This "Recent Repair" was kindly contributed by Nigel Hughes.
Around 1929, several manufacturers produced four valve "suitcase" battery TRF portables, of which this Halcyon is one example. It uses a screen grid RF stage, and triode detector, AF amplifier and output stages with 2 Volt heaters. HT is 99 volts, with a 56 volt tapping for the screen grid. The aerial is a large frame aerial mounted in the lid. The lid also contains a 12" cone moving iron loudspeaker. Controls are separate tuning condensers for the Aerial and detector circuits, a variable condenser for "reaction" control on the detector and a wavechange switch marked "Long Waves", "Short Waves" and "Off". In 1929, what we call Medium Wave was called Short wave.
As found, the radio had only three valves, only one with markings. The screen grid valve envelope was not only loose on its base, but the leads were all broken. I started from Paul's Valve Data CD-ROM and found likely type numbers for each stage. I then went hunting to Philip Knighton's shop in Wellington and rummaged through his collection of used valves to find similar types to those I had chosen. Philip rightly advised that the set would be very tolerant of substitute valves and I came away with a 215SG RF stage, a PM1A detector, PM2HL Audio stage and 220P Output. Although I had no circuit diagram, I found the circuit to be very simple, with few components.
The battery leads were marked with tags indicating the required voltages, so I made up a grid bias battery from AA cells, an HT battery from 9 Volt dry batteries and bought a 2 volt sealed lead-acid rechargeable for the heaters. A quick check of HT insulation showed the one and only HT decoupling condenser to be leaky. It was a can type waxed paper job, so open the can, dig out the innards and replace with modern polyester component and seal up again. Connecting up the batteries and switching on yielded precisely nothing.
I checked presence of heater voltage at each valveholder and confirmed heater current for each valve. However, no HT was reaching the anodes of the audio and output stages. To my horror, the intervalve audio coupling transformer was open circuit, as was the loudspeaker winding. The intervalve transformer was a beautiful looking ebonite cased job by Igranic. I carefully drilled out the rivets holding the base to the casing and extracted the transformer core and coils. It was a 3:1 step up transformer wound with wire of 40 gauge or finer. I decided that rewinding was beyond me and looked for a replacement. No Joy.
OK, so I decided to retain the transformer casing, leave out the core and windings and substitute an anode load resistor for the audio stage, a coupling capacitor and a grid leak resistor for the output stage. I chose a 220K anode load, 0.5 Meg Ohm grid leak and 0.1 microfarad coupling capacitor, which work fine. With the speaker, I was lucky. The high impedance coil was again in 40 gauge or smaller, but I found that there was a break in the winding near the outside and I was able to reconnect to the existing winding.
The mahogany battery box had suffered from acid spillage from the original LT accumulator. Wood had to be cut away and new pieces grafted into place and French polished to match the original. The battery compartment cover (at the back of the radio) was missing. I made a new one from wood salvaged from an old front door, cut and planed to size and stained and polished to match the box. The detector is in the central screened box. This was polished and a new retaining screw made up to match the surviving one. The engraving on tuning dials, wavechange and reaction controls had lost its filler. A white engravers filler stick was rubbed over all engraving and the surplus polished off with a duster. The result was very satisfying.

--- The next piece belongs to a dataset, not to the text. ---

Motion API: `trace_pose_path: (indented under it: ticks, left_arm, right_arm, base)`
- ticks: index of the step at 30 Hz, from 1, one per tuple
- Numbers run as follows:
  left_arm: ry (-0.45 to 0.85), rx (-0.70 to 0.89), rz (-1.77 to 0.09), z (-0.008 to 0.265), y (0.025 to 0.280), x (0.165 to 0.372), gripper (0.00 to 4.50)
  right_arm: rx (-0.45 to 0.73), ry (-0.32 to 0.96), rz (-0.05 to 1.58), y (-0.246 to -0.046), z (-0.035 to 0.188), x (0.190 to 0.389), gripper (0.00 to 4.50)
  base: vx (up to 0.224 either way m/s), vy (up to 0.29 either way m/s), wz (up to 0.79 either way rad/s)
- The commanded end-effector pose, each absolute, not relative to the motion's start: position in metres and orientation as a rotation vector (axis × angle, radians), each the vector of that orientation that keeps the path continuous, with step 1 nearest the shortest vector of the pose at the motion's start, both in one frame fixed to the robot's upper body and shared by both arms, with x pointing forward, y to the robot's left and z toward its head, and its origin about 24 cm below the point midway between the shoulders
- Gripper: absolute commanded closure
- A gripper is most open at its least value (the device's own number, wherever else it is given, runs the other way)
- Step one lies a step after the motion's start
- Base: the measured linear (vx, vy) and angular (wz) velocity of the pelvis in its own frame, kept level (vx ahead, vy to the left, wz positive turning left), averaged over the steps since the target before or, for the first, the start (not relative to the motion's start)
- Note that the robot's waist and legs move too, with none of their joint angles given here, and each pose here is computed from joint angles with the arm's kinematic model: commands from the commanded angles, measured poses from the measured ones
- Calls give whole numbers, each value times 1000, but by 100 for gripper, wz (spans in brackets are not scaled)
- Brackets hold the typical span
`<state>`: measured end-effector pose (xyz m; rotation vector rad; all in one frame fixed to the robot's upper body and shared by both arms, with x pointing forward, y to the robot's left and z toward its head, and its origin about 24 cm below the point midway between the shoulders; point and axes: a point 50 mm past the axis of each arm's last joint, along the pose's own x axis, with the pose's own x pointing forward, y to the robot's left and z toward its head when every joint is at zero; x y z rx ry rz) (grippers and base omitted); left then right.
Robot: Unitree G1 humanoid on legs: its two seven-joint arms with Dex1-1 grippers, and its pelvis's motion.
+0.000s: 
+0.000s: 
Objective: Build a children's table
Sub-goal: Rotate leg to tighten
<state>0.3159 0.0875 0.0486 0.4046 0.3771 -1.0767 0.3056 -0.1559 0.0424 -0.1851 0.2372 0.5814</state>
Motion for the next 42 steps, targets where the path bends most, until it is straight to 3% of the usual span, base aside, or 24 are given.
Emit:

The radio now works very well, is sensitive and remarkably loud bearing in mind that it has a total HT current drain of less that 10 mA. The detector and audio valves can be swapped over without any significant effect, proving the tolerance of this type of circuit. The reaction control has to be set just below the point of self oscillation to provide selectivity and, even then, long wave is dominated by splatter from Droitwich. However, turning the frame aerial to reject strong interfering stations helps a lot. The loudspeaker sounds much better than the horn speakers which had been used in the late 1920s but the stiff armature means that there is very little bass audible.